* EXERCISE DESCRIPTION: Strip the pictures, then copy the remaining data exactly as it stands.
Start of EXTRACTED INFORMATION
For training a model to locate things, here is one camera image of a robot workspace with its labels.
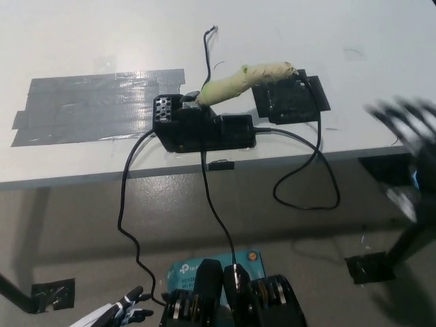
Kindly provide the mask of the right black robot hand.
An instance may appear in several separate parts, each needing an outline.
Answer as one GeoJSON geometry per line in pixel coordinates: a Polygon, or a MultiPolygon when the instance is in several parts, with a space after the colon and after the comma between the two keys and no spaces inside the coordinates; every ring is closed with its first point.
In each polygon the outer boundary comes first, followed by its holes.
{"type": "Polygon", "coordinates": [[[396,97],[365,110],[387,127],[414,156],[435,162],[435,104],[425,99],[396,97]]]}

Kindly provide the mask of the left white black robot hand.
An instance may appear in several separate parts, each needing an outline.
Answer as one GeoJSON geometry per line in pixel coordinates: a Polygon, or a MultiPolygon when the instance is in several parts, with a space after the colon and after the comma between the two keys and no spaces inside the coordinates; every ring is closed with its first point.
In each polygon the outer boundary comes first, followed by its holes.
{"type": "Polygon", "coordinates": [[[127,326],[132,323],[142,323],[147,317],[152,316],[154,311],[136,308],[136,305],[151,297],[151,294],[143,293],[142,286],[137,286],[114,304],[109,303],[92,311],[70,327],[127,326]]]}

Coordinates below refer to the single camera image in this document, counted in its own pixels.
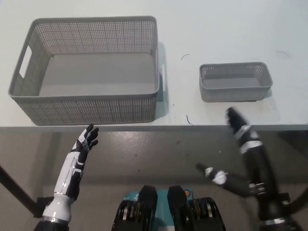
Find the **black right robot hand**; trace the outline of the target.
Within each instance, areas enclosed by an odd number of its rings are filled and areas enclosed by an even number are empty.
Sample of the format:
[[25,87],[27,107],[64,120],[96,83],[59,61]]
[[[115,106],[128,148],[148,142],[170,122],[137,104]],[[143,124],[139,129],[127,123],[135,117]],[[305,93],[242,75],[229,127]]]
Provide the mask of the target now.
[[215,185],[241,197],[277,195],[277,181],[268,152],[258,133],[234,107],[229,107],[226,115],[227,122],[238,142],[248,178],[240,178],[202,163],[197,163],[196,169]]

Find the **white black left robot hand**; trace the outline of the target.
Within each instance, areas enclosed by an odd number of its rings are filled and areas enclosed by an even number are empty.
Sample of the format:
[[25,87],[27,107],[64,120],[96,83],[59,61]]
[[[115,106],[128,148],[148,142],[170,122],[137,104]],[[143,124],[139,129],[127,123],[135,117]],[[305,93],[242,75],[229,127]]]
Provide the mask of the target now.
[[77,138],[71,151],[67,154],[54,193],[66,195],[74,200],[79,194],[79,185],[88,154],[93,146],[98,143],[98,128],[90,124]]

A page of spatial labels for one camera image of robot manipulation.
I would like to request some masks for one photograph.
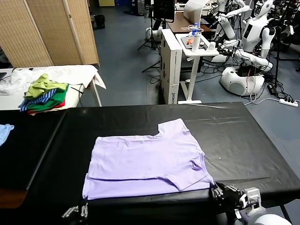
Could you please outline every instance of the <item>gray floor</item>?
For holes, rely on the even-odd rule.
[[[96,30],[95,38],[101,63],[100,75],[107,85],[107,90],[98,89],[103,106],[113,105],[154,105],[160,103],[158,83],[151,84],[159,75],[158,70],[142,74],[141,71],[159,61],[159,54],[149,48],[137,48],[144,42],[145,29],[150,26],[149,19],[125,13],[127,7],[97,8],[93,13],[105,16],[105,29]],[[290,51],[282,57],[297,57]],[[278,79],[284,84],[285,92],[295,99],[300,99],[300,73],[295,69],[297,62],[281,62]],[[216,74],[207,74],[199,78],[206,79]],[[260,99],[270,98],[267,89]],[[195,85],[193,99],[205,103],[211,102],[248,102],[226,92],[219,84],[219,78]],[[180,90],[179,100],[183,100]],[[95,106],[90,91],[82,97],[82,105]],[[246,106],[265,133],[273,141],[282,156],[300,178],[300,108],[279,104],[275,101],[264,101],[259,105]],[[298,216],[300,201],[296,200],[286,205],[293,224],[300,224]],[[279,207],[271,212],[282,215]]]

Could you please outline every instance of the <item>red cloth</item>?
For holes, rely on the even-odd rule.
[[[64,100],[62,103],[58,104],[57,106],[53,107],[52,109],[55,109],[55,108],[61,108],[63,106],[65,106],[66,104],[66,100]],[[32,114],[32,113],[37,113],[36,111],[33,111],[33,110],[28,110],[27,111],[28,114]]]

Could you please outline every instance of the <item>robotic hand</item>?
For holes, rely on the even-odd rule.
[[[260,191],[255,187],[240,191],[216,182],[210,186],[210,193],[226,213],[246,225],[291,225],[286,219],[267,213],[261,205]]]

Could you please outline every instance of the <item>green shirt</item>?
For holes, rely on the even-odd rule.
[[[47,93],[51,89],[57,88],[58,90],[66,90],[66,83],[57,83],[49,81],[48,74],[41,75],[29,88],[25,94],[25,98],[33,99],[38,96]]]

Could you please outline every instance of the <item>blue striped shirt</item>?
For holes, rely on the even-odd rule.
[[[48,91],[47,93],[34,98],[34,99],[24,99],[24,101],[20,104],[19,108],[21,112],[24,112],[27,110],[27,107],[29,105],[33,105],[33,104],[45,104],[49,99],[51,99],[53,97],[53,95],[56,93],[56,88],[55,89],[51,89],[50,91]]]
End of EXTRACTED INFORMATION
* ANSWER TO THIS PROBLEM:
For training a model to locate things, here is one camera image of a robot workspace with its labels.
Kindly provide the mask of the right black robot hand.
An instance may appear in several separate parts, each needing an outline.
Answer as one GeoJSON geometry per line in pixel coordinates: a Polygon, or a MultiPolygon when the instance is in several parts, with a space after the colon and after the comma between the two keys and no spaces inside the coordinates; every ring is closed with its first point.
In each polygon the outer boundary comes first, followed by its holes.
{"type": "Polygon", "coordinates": [[[396,97],[365,110],[387,127],[414,156],[435,162],[435,104],[425,99],[396,97]]]}

Kindly provide the mask of the left white black robot hand.
An instance may appear in several separate parts, each needing an outline.
Answer as one GeoJSON geometry per line in pixel coordinates: a Polygon, or a MultiPolygon when the instance is in several parts, with a space after the colon and after the comma between the two keys and no spaces inside the coordinates; every ring is closed with its first point.
In each polygon the outer boundary comes first, followed by its holes.
{"type": "Polygon", "coordinates": [[[127,326],[132,323],[142,323],[147,317],[152,316],[154,311],[136,308],[136,305],[151,297],[151,294],[143,293],[142,286],[137,286],[114,304],[109,303],[92,311],[70,327],[127,326]]]}

Coordinates below refer to the single camera image in this document, counted in its own pixels.
Find the **black right robot hand**; trace the outline of the target.
Within each instance, areas enclosed by an odd number of its rings are filled and areas enclosed by an even number are empty.
Sample of the format:
[[25,87],[27,107],[64,120],[96,83],[59,61]]
[[[115,106],[128,148],[148,142],[170,122],[137,104]],[[143,124],[139,129],[127,123],[135,117]],[[305,93],[242,75],[229,127]]]
Provide the mask of the target now.
[[215,185],[241,197],[277,195],[277,181],[268,152],[258,133],[234,107],[229,107],[226,115],[227,122],[238,142],[248,178],[240,178],[202,163],[197,163],[196,169]]

Find the **white black left robot hand**; trace the outline of the target.
Within each instance, areas enclosed by an odd number of its rings are filled and areas enclosed by an even number are empty.
Sample of the format:
[[25,87],[27,107],[64,120],[96,83],[59,61]]
[[[115,106],[128,148],[148,142],[170,122],[137,104]],[[143,124],[139,129],[127,123],[135,117]],[[305,93],[242,75],[229,127]]]
Provide the mask of the target now.
[[77,138],[71,151],[67,154],[54,193],[66,195],[74,200],[79,194],[79,185],[88,154],[93,146],[98,143],[98,128],[90,124]]

A page of spatial labels for one camera image of robot manipulation.
I would like to request some masks for one photograph.
Could you please outline every instance of the <item>gray floor</item>?
For holes, rely on the even-odd rule.
[[[96,30],[95,38],[101,63],[100,75],[107,85],[107,90],[98,89],[103,106],[113,105],[154,105],[160,103],[158,83],[151,84],[159,75],[158,70],[142,74],[141,71],[159,61],[159,54],[149,48],[137,48],[144,42],[145,29],[150,26],[149,19],[125,13],[127,7],[97,8],[93,13],[105,16],[105,29]],[[290,51],[282,57],[297,57]],[[278,79],[284,84],[285,92],[295,99],[300,99],[300,73],[295,69],[297,62],[281,62]],[[216,74],[207,74],[199,78],[206,79]],[[260,99],[270,98],[267,89]],[[195,85],[193,99],[205,103],[211,102],[248,102],[226,92],[219,84],[219,78]],[[180,90],[179,100],[183,100]],[[95,106],[90,91],[82,97],[82,105]],[[246,106],[265,133],[273,141],[282,156],[300,178],[300,108],[279,104],[275,101],[264,101],[259,105]],[[298,216],[300,201],[296,200],[286,205],[293,224],[300,224]],[[279,207],[271,212],[282,215]]]

Could you please outline every instance of the <item>red cloth</item>?
For holes, rely on the even-odd rule.
[[[64,100],[62,103],[58,104],[57,106],[53,107],[52,109],[55,109],[55,108],[61,108],[63,106],[65,106],[66,104],[66,100]],[[32,114],[32,113],[37,113],[36,111],[33,111],[33,110],[28,110],[27,111],[28,114]]]

Could you please outline every instance of the <item>robotic hand</item>?
For holes, rely on the even-odd rule.
[[[260,191],[255,187],[240,191],[216,182],[210,186],[210,193],[226,213],[246,225],[291,225],[286,219],[267,213],[261,205]]]

Could you please outline every instance of the <item>green shirt</item>?
For holes, rely on the even-odd rule.
[[[47,93],[51,89],[57,88],[58,90],[66,90],[66,83],[57,83],[49,81],[48,74],[41,75],[29,88],[25,94],[25,98],[33,99],[38,96]]]

Could you please outline every instance of the <item>blue striped shirt</item>?
For holes, rely on the even-odd rule.
[[[48,91],[47,93],[34,98],[34,99],[24,99],[24,101],[20,104],[19,108],[21,112],[24,112],[27,110],[27,107],[29,105],[33,105],[33,104],[45,104],[49,99],[51,99],[53,97],[53,95],[56,93],[56,88],[55,89],[51,89],[50,91]]]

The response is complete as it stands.